(Data records begins)

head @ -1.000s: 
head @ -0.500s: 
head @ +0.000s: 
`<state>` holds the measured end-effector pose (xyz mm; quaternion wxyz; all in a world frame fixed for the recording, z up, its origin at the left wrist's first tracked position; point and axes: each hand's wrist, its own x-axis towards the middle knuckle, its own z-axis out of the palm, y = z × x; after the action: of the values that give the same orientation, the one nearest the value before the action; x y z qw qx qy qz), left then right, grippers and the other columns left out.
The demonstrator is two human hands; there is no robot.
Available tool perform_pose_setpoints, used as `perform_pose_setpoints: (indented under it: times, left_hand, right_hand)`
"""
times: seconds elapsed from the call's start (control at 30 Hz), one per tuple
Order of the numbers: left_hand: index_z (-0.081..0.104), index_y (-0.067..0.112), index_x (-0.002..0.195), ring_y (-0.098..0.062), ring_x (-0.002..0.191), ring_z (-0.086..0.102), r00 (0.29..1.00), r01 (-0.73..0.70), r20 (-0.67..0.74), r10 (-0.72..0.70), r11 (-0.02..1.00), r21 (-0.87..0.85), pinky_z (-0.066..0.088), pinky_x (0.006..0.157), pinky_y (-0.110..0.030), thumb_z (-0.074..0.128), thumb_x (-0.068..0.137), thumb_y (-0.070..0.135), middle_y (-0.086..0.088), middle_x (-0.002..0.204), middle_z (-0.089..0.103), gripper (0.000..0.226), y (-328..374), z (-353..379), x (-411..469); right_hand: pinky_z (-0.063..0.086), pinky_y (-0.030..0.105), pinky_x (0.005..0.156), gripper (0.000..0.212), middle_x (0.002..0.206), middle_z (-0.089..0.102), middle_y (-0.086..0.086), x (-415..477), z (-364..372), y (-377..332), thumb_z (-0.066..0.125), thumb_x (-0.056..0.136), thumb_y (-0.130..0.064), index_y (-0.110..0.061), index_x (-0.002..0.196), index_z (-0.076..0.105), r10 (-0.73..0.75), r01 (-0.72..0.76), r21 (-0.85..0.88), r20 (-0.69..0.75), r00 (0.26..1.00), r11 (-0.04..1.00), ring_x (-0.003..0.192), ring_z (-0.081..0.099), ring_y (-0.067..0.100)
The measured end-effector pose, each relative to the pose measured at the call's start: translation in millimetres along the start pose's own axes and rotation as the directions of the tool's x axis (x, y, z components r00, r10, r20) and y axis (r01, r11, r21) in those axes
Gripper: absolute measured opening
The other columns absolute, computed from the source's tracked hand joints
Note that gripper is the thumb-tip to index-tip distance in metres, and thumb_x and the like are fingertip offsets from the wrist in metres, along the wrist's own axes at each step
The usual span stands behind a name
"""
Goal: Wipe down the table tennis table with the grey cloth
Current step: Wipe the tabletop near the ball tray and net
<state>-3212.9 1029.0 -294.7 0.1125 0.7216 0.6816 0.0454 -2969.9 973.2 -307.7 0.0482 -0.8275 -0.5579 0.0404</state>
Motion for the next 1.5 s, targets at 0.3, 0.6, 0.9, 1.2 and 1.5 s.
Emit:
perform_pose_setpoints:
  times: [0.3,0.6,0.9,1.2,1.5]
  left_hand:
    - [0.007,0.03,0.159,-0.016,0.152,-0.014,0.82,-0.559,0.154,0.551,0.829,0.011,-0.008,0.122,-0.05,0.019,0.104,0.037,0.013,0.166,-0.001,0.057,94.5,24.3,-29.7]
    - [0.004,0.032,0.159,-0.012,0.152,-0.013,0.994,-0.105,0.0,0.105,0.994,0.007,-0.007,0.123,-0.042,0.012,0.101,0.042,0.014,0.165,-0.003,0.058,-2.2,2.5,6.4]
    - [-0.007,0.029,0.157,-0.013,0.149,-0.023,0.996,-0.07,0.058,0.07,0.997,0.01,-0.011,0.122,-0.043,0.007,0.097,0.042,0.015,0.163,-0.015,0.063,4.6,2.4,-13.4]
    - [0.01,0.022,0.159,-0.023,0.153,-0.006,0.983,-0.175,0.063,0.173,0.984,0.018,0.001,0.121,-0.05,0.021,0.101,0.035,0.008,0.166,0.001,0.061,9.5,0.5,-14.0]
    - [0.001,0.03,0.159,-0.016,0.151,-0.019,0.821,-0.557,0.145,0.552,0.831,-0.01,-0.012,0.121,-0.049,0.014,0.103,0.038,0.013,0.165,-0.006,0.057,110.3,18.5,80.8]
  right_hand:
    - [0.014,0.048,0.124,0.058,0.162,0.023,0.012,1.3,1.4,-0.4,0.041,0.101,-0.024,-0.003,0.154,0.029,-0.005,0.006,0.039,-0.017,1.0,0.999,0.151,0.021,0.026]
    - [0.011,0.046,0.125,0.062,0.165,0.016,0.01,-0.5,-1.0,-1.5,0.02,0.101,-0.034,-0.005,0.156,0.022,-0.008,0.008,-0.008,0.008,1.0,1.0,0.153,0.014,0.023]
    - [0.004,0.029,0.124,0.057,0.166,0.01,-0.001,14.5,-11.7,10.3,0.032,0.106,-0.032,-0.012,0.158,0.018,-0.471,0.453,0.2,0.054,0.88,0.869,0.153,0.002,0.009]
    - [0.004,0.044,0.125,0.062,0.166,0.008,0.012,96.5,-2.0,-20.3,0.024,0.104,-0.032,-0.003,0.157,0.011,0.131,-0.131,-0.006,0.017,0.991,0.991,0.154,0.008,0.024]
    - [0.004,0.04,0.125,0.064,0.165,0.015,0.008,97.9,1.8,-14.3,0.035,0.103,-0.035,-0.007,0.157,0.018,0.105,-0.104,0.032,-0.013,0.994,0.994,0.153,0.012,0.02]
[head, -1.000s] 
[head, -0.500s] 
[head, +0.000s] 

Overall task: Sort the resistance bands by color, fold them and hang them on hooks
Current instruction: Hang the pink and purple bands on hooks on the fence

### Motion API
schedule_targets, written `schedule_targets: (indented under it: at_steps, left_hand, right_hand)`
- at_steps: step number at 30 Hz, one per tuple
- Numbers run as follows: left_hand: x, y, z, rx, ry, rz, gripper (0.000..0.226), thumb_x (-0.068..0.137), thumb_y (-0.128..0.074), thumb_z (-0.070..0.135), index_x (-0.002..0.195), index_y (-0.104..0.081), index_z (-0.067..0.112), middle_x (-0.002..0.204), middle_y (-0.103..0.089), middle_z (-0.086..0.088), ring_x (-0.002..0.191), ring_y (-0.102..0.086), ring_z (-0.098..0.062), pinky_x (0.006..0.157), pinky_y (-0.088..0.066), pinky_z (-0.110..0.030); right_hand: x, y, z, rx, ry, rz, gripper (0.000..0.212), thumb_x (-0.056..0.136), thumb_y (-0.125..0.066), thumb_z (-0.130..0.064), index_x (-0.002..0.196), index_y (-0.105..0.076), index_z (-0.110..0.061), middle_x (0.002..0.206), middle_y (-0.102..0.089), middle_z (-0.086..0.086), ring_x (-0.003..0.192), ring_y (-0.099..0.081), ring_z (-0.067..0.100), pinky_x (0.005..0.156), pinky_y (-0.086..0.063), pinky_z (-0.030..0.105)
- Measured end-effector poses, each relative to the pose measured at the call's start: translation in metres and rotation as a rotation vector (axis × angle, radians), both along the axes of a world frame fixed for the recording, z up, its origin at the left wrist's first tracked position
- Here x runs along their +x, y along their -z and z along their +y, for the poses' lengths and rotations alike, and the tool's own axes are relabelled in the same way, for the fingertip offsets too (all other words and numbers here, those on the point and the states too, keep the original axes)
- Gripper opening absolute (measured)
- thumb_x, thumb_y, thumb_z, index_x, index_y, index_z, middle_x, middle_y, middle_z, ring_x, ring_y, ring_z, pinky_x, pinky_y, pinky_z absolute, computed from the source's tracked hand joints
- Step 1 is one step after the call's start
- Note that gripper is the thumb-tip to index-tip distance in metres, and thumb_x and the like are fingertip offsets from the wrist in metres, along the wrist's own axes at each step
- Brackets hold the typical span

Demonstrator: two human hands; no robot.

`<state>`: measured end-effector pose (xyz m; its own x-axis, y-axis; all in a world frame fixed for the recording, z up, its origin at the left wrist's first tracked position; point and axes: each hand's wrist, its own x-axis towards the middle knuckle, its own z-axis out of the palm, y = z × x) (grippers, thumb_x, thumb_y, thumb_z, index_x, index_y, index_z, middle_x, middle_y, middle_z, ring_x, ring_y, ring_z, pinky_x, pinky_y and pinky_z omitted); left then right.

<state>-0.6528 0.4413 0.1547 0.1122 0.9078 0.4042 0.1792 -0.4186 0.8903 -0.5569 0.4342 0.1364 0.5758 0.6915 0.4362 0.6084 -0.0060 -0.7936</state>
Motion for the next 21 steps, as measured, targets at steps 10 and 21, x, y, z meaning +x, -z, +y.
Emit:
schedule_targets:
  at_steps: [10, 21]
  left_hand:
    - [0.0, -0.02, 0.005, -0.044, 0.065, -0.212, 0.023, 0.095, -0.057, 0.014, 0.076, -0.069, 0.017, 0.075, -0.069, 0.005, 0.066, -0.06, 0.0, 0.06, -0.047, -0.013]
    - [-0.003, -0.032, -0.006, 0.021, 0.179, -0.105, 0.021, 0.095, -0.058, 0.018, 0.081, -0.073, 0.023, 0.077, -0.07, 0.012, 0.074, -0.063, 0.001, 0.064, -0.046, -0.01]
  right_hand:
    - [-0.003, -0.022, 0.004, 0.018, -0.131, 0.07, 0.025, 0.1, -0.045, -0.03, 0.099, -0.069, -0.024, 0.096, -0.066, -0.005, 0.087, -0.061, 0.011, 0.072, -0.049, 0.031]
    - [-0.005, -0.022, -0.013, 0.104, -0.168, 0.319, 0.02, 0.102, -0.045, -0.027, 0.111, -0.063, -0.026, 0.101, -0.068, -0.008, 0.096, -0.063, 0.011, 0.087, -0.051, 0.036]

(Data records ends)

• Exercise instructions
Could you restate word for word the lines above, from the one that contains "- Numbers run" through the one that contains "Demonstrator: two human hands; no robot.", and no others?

• Task answer
- Numbers run as follows: left_hand: x, y, z, rx, ry, rz, gripper (0.000..0.226), thumb_x (-0.068..0.137), thumb_y (-0.128..0.074), thumb_z (-0.070..0.135), index_x (-0.002..0.195), index_y (-0.104..0.081), index_z (-0.067..0.112), middle_x (-0.002..0.204), middle_y (-0.103..0.089), middle_z (-0.086..0.088), ring_x (-0.002..0.191), ring_y (-0.102..0.086), ring_z (-0.098..0.062), pinky_x (0.006..0.157), pinky_y (-0.088..0.066), pinky_z (-0.110..0.030); right_hand: x, y, z, rx, ry, rz, gripper (0.000..0.212), thumb_x (-0.056..0.136), thumb_y (-0.125..0.066), thumb_z (-0.130..0.064), index_x (-0.002..0.196), index_y (-0.105..0.076), index_z (-0.110..0.061), middle_x (0.002..0.206), middle_y (-0.102..0.089), middle_z (-0.086..0.086), ring_x (-0.003..0.192), ring_y (-0.099..0.081), ring_z (-0.067..0.100), pinky_x (0.005..0.156), pinky_y (-0.086..0.063), pinky_z (-0.030..0.105)
- Measured end-effector poses, each relative to the pose measured at the call's start: translation in metres and rotation as a rotation vector (axis × angle, radians), both along the axes of a world frame fixed for the recording, z up, its origin at the left wrist's first tracked position
- Here x runs along their +x, y along their -z and z along their +y, for the poses' lengths and rotations alike, and the tool's own axes are relabelled in the same way, for the fingertip offsets too (all other words and numbers here, those on the point and the states too, keep the original axes)
- Gripper opening absolute (measured)
- thumb_x, thumb_y, thumb_z, index_x, index_y, index_z, middle_x, middle_y, middle_z, ring_x, ring_y, ring_z, pinky_x, pinky_y, pinky_z absolute, computed from the source's tracked hand joints
- Step 1 is one step after the call's start
- Note that gripper is the thumb-tip to index-tip distance in metres, and thumb_x and the like are fingertip offsets from the wrist in metres, along the wrist's own axes at each step
- Brackets hold the typical span

Demonstrator: two human hands; no robot.

No more output is needed for this exercise.